Una enseñanza de los primeros cristianos
Eduardo de la Serna
A fines del siglo I, en Roma, ante la pobreza
preocupante de muchos cristianos, fue común que (“numerosos”) cristianos se
vendieran a sí mismos como esclavos, para – con ese dinero – ayudar a los más
pobres como lo manifiesta la llamada “carta de Clemente”. Ahora
bien, es, además, evidente que quienes se autoesclavizaban no eran socialmente
de la elite (un ciudadano romano no podía ser esclavo). Es cierto que esto
también ocurría entre no cristianos, y los motivos eran variados (buscando un
beneficio personal futuro, como la ciudadanía romana), pero nos interesa en
este caso, la solidaridad (las razones), quizás “encarnando” aquello de Pablo, “considerando
cada cual a los demás como superiores a sí mismo” (Fil 2:3); no se buscaba el
propio bienestar sino el de los pobres.
En los primeros años del siglo II, Ignacio
de Antioquía escribe a los romanos sobre su inminente martirio, y les
pide a los cristianos que no “influyan” para impedirlo. Esto indica que él sabe
que ya había, en Roma, algunos cristianos con capacidad de influir ante las
autoridades, aunque no sepamos más que esto (incluso podría ser un esclavo de
la “casa del César”, por lo que no es sensato sacar más consecuencias).
Ahora bien, un poco más avanzada la
primera mitad del siglo II empieza a haber personas adineradas en la comunidad
romana. En la obra conocida como “El Pastor”, de Hermas se
describe la situación de los pobres, la debilidad de los ancianos y, por
contraste, la actitud de muchos ricos de la comunidad (por ejemplo – y es bueno
notar el contraste – que no compran a los cristianos esclavos para liberarlos),
por el contrario aumentan sus propiedades y lujos (y menciona las trampas y la
codicia como motivación) lo que los lleva a un cristianismo superficial; se
enferman por comer demasiado, se debilitan los lazos en la comunidad cristiana (no
participan de las reuniones para que los pobres no les pidan limosnas; aunque –
para Hermas - la urgencia de sostener la vida de los pobres no debe limitarse a
los pobres cristianos solamente) y muy frecuentemente abandonan la fe para
poder seguir sosteniendo su modo de vida de lujo y placer. No es infrecuente
que los pudientes se excusaban de no sostener a los pobres argumentando que
fingían sus necesidades. Siguiendo una teología propia de la época, Hermas sabe
que muchos sostienen que tales pecados son imperdonables ya que, después del
bautismo, no puede haber – se decía – un nuevo arrepentimiento; Hermas dirá que
ese arrepentimiento es posible, pero solamente una vez en la vida, algo que los
ricos deben tener muy claro en su relación con los pobres.
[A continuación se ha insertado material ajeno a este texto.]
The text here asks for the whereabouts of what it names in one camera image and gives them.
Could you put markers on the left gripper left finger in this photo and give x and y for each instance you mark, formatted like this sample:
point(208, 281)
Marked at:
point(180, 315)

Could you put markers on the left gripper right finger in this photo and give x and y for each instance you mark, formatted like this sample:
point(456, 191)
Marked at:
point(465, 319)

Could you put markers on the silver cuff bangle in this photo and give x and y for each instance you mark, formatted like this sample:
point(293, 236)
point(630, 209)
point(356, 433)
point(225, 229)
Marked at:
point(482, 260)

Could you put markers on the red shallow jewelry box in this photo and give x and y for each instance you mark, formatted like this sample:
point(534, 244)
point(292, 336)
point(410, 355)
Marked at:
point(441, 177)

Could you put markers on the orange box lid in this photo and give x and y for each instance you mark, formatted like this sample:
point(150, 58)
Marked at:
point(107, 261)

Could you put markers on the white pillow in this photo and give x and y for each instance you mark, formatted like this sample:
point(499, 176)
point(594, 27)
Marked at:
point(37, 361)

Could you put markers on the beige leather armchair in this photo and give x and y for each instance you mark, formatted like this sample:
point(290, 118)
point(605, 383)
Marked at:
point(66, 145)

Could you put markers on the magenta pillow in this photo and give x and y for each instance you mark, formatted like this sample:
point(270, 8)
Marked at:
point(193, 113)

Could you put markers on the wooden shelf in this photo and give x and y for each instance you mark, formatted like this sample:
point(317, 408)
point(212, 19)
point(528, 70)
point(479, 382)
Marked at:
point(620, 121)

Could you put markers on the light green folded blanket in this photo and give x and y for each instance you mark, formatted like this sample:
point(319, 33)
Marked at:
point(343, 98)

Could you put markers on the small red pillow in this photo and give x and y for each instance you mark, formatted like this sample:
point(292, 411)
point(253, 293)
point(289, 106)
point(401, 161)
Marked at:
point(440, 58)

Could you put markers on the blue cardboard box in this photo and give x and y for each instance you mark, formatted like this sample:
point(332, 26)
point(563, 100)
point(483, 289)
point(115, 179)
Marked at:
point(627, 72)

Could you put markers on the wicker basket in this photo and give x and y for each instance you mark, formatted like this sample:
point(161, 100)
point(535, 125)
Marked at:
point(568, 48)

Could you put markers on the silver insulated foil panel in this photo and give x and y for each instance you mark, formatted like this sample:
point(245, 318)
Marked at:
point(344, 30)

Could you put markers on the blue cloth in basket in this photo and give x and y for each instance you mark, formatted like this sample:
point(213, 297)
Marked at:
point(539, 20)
Me limito a este breve período (fines
del siglo I y comienzos del siglo II) y a solo una comunidad (ciertamente importante),
Roma. El período y la localidad escogidos no son azarosos… la vida y ministerio
de los grandes apóstoles Pedro y Pablo todavía estaba vigente en la ciudad (como
expresamente lo señala Clemente), pero la realidad, el medio ambiente, el crecimiento
y las crisis en la comunidad invita a pensar siempre y creativamente situaciones
nuevas, pero con elementos estables y firmes e inamovibles. La vida de los
pobres es expresión casi sacramental de la fidelidad o no al proyecto de Jesús
que estamos invitados a vivir. La vida (o la muerte) de los pobres, ayer y hoy,
es manifestación evidente de nuestra lealtad, o no, al Evangelio a los pobres, la
Iglesia de los pobres, del Reino que es, o no, buena noticia real y concreta,
veraz y patente en la vida, o no, de los pobres.